Recensioni

Iron Maiden – Senjutsu

Scritto da Gigi Fratus

Up the Iron’s! Un album che afferma con voce chiara e forte che i sovrani dell’heavy metal sono e rimangono ancora loro… Gli Iron Maiden

La prima riflessione che mi balza in testa è che il nuovo album della “Vergine di Ferro” è vecchio di due anni! Ciò premesso, isuoni sono attualissimi e la struttura compositiva dei brani eccellente come sempre, poi… poi viene tutto il resto.
Da vecchio estimatore dei Maiden (vista l’età non più verdissima), devo riconoscere che la verve stilistica di Harris & co. sta tornando a buoni livelli, eccelsi aggiungerei, perlomeno in un paio di episodi di questo album (Parlophone Records – 2021) declinato, nel concept, verso Oriente. Le cavalcate alla Run to the Hills, per intenderci, sono lontani ricordi e lasciano spazio alle spaziose visioni prog di uno Steve Harris che ha ancora molto, moltissimo da dire.

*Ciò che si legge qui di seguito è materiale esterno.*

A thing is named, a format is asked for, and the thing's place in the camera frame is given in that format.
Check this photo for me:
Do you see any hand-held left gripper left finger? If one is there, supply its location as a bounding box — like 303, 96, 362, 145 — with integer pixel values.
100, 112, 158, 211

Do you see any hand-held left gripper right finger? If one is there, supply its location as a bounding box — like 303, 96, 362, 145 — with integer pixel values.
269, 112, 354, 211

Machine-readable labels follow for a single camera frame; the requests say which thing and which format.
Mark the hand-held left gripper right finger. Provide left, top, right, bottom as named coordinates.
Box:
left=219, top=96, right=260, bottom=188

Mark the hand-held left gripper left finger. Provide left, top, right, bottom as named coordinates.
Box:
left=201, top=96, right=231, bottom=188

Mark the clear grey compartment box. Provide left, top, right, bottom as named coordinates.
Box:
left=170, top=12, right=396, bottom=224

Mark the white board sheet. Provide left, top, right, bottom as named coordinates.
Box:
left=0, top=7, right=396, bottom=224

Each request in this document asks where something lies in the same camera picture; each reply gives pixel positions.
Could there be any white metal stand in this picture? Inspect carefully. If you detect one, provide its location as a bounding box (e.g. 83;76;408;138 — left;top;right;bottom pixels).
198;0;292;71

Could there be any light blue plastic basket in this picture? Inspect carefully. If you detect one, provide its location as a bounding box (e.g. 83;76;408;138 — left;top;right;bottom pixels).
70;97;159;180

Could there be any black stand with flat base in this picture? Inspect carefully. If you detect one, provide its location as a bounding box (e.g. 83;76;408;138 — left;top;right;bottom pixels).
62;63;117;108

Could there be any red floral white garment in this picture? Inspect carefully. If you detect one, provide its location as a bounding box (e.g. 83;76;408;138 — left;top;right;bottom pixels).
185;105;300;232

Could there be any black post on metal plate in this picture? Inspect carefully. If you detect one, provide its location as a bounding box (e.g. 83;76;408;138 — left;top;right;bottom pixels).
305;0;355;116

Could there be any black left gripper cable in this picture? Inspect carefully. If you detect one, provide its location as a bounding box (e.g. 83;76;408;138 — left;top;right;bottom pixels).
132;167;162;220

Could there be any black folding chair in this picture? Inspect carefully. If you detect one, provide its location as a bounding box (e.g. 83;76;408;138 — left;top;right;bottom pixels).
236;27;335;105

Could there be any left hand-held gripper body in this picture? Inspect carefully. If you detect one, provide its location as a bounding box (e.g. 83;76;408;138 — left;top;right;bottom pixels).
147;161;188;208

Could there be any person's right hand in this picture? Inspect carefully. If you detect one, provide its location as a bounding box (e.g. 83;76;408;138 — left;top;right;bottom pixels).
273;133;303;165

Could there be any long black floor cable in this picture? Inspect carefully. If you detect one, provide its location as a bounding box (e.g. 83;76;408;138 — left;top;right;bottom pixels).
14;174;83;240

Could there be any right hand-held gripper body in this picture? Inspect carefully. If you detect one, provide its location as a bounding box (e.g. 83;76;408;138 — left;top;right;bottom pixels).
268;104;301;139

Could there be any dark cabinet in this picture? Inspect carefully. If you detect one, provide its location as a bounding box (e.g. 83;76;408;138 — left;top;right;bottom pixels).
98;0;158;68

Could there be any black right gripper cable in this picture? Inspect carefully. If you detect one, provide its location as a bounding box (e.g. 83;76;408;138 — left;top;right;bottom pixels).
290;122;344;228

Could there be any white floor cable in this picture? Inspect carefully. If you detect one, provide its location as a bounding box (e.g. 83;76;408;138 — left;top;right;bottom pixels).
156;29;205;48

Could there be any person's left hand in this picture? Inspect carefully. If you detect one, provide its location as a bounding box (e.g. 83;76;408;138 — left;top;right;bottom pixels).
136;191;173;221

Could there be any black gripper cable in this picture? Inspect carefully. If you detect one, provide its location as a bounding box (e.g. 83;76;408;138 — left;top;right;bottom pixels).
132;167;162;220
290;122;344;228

Brani che sono vere e proprie suite sia per lunghezza che per ricchezza di contenuti. Un album che dovrebbe mettere pace tra i fan della band da sempre divisi dalla produzione pre e post anni duemila. Ecco, Senjutsu è il perfetto trait d’union tra le due anime dei pionieri della NWOBHM, l’anello di congiunzione che pare mancare da sempre.

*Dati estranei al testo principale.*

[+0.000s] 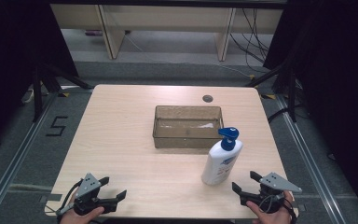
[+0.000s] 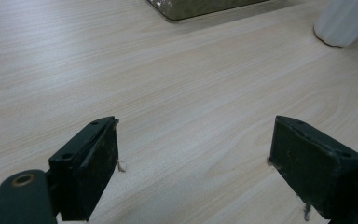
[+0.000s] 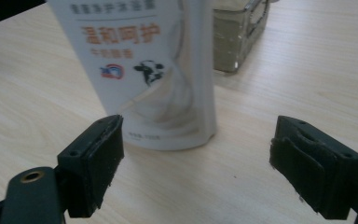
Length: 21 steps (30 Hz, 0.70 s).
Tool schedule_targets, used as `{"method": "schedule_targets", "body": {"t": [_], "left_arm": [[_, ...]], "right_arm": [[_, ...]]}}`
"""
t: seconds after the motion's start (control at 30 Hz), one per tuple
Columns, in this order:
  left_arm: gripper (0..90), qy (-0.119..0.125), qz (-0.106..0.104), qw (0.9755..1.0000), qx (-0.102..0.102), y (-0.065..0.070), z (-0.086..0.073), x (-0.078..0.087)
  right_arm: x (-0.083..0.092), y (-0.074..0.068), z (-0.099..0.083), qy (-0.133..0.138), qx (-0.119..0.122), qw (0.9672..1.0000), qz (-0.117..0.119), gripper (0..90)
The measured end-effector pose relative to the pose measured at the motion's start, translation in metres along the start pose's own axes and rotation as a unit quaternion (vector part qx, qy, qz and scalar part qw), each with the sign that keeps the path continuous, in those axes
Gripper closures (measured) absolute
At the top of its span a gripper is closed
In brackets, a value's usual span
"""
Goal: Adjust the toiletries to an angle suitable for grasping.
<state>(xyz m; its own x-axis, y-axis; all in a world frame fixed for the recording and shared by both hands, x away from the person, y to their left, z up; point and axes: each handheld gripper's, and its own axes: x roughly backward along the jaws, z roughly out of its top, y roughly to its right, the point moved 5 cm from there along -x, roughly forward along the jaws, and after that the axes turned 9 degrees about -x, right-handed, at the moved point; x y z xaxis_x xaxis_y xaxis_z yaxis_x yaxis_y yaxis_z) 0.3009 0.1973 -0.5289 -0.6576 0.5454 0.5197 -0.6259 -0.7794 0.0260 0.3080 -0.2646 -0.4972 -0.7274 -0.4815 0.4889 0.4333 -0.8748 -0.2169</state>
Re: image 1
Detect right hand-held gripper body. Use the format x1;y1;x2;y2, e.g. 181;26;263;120
239;172;303;215

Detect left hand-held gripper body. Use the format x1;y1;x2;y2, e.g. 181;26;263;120
73;172;119;217

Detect white pump bottle blue cap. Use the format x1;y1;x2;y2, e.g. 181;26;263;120
200;126;244;187

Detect clear brown plastic box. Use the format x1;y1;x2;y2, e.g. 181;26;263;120
152;105;225;150

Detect person's right hand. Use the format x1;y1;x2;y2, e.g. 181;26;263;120
245;189;295;224

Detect person's left hand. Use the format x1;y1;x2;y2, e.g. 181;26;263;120
59;205;105;224

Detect black metal stand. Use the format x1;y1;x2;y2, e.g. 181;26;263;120
244;61;300;124
32;61;95;123

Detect black curtain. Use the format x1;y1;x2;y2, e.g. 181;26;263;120
0;0;79;157
262;0;358;218

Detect beige wooden desk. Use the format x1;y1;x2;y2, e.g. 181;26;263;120
49;3;284;63

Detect grey cable of right gripper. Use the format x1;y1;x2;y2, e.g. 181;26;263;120
258;193;285;213

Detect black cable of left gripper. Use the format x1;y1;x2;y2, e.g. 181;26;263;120
55;178;85;217

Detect black wrist strap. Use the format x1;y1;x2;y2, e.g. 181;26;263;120
281;197;298;224

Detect metal floor rail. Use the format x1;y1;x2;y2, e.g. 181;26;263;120
274;93;349;224
0;91;61;224

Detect thick black floor cable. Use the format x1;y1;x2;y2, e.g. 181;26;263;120
267;105;294;124

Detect grey floor cable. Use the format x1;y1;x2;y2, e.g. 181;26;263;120
0;182;56;192

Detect white coiled cable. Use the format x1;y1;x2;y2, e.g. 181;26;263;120
21;88;35;105

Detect bundle of black cables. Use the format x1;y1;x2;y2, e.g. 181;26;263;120
228;7;272;75

Si parte con la title track. Senjutsu: Un brano che già dall’incipit ci fa precipitare dentro nell’atmosfera maideniana più completa. Nicko dà sostanza, le chitarre del trio ricamano melodie intrecciandosi tra loro, Steve Harris… beh fa lo Steve Harris al 100% e, dulcis in fundo la voce di Air Siren Dickinson riesce a fondere tutti gli elementi facendoli diventare un tutt’uno. L’incedere ipnotico di Nicko sulle pelli ci trasporta in una sorta di estasi sciamanica. In estrema sintesi: brano riuscitissimo.

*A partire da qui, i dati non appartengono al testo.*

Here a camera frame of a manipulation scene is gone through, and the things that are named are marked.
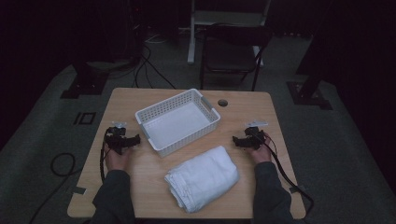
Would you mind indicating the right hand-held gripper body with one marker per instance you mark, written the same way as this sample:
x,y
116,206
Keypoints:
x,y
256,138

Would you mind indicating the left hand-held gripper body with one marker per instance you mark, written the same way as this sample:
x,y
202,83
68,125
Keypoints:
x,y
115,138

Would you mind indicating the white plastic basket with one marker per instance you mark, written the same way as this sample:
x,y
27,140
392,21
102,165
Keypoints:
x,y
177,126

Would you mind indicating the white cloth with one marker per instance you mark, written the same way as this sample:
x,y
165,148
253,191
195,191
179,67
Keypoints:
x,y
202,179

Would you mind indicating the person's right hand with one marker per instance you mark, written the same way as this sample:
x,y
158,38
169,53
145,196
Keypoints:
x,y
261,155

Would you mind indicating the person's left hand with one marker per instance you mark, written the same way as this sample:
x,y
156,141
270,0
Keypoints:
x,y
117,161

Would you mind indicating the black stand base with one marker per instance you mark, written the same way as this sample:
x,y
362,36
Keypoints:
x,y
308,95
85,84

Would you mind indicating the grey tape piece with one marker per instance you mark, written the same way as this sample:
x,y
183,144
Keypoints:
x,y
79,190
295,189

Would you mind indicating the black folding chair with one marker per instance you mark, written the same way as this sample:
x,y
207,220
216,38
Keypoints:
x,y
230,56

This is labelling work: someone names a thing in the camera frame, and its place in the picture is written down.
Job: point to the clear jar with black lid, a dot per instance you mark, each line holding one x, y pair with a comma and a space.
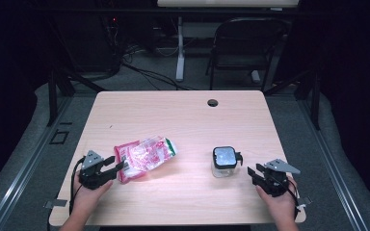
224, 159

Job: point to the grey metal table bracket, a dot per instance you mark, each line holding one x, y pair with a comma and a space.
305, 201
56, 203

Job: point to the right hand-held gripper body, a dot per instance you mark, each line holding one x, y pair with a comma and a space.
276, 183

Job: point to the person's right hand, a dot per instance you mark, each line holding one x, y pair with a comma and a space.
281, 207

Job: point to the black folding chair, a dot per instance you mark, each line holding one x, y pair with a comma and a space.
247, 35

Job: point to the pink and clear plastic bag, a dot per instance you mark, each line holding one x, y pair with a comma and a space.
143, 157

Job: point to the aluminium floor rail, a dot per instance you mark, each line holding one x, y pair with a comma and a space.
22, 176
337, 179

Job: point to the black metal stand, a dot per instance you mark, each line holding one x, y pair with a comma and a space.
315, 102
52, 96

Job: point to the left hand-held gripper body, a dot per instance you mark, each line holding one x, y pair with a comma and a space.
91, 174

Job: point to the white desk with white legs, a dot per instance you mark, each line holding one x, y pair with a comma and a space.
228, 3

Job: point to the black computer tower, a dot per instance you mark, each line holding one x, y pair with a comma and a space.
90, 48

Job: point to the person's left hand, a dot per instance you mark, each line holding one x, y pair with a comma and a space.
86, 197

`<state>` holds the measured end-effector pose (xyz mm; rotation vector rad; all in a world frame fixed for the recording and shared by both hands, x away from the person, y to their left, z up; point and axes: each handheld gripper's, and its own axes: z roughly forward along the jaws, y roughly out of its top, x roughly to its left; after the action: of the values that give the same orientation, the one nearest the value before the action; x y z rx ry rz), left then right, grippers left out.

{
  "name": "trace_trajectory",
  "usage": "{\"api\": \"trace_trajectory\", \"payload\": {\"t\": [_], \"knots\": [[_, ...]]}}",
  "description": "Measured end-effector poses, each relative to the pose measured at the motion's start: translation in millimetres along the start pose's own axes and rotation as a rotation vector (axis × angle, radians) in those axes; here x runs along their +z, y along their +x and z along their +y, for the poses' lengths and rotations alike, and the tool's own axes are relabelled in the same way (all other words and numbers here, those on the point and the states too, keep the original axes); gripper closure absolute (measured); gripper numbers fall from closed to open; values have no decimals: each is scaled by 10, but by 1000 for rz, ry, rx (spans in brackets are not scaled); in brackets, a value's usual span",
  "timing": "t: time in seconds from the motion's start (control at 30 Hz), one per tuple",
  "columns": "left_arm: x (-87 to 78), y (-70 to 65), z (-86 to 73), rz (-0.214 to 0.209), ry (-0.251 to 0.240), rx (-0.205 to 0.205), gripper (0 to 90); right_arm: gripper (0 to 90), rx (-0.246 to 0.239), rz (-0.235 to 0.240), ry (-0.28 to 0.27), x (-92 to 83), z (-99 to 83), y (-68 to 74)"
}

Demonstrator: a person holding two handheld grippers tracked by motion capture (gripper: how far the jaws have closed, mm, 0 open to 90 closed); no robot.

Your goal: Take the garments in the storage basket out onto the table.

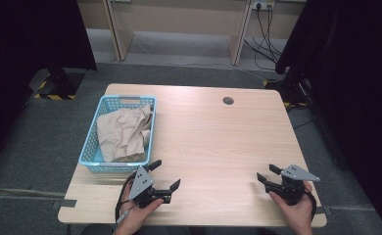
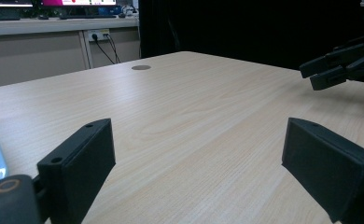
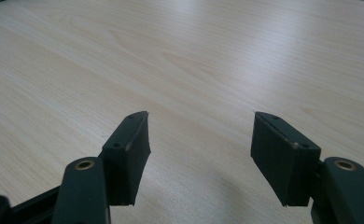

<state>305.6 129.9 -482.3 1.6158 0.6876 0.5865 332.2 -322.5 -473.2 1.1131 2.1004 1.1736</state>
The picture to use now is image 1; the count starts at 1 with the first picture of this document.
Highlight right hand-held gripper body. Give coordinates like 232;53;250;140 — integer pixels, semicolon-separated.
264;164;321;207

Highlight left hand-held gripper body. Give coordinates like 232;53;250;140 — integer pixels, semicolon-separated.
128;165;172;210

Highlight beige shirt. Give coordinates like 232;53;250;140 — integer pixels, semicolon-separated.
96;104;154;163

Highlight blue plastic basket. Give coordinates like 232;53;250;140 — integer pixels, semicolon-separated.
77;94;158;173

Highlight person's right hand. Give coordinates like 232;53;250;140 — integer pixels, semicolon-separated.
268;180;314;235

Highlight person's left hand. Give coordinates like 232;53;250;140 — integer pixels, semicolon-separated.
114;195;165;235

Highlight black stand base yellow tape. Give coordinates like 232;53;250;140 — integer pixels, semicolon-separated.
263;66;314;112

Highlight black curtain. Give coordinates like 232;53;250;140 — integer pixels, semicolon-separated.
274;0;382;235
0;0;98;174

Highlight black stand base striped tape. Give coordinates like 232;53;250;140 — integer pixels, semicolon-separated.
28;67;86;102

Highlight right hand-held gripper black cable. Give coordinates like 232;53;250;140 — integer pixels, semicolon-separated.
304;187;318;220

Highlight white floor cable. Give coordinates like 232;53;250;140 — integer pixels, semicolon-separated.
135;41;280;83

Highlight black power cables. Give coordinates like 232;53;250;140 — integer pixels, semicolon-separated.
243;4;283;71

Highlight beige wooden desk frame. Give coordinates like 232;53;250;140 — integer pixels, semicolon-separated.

A Seguire Stratego, un brano che ci riporta indietro nel tempo, con le classiche chitarre a creare le cavalcate furiose alle quali gli Iron difficilmente rinunciano. Batteria e voce la fanno da padrone mentre Smith/Muirray e Gers schitarrano come ai bei tempi. Le linee melodiche di Harris danno il giusto ritmo al tutto. Singolo da paura!
E venne il tempo del primo singolo estratto The Writing On The Wall: un singolo di ben 6 minuti e rotti. Con le sue atmosfere southern, che, se non sapessimo scritto oltre due anni fa, potremmo considerare un omaggio alla recente scomparsa di Dusty. Arpeggione in intro e chitarre distorte a seguire costruite su di una linea di basso di assoluto spessore, con la batteria a dare sosotanza. Poco oltre la metà del brano parte il primo dei due assoli di un Adrian Smith in stato di grazia! Mid tempo che, dal vivo sarà una vera bomba.
Lost In A Lost World è un brano che ci lascia di stucco, sia al primo impatto che dopo svariati ascolti. Il pezzo ha la classica struttura delle composizioni in solitaria di Mister Harris. Con qualche fronzolo di troppo ma che comunque funziona, in definitiva uno dei miei preferiti, grazie alla moltitudine di variazione di qualche giro che ci riporta indietro nel tempo.
Day Of Future Past: la song più corta dell’intero album, parte da subito decisa ed incazzata, tosta.
La coppia Smith/Dickinson quando si mette di buzzo buono sforna sempre ottime canzoni. DOFP non fa altro che confermare la bontà del loro connubio. Voce cattiva il giusto, sezione ritmica che colpisce duro senza cedimenti, un pezzo centrato, in ogni dettaglio.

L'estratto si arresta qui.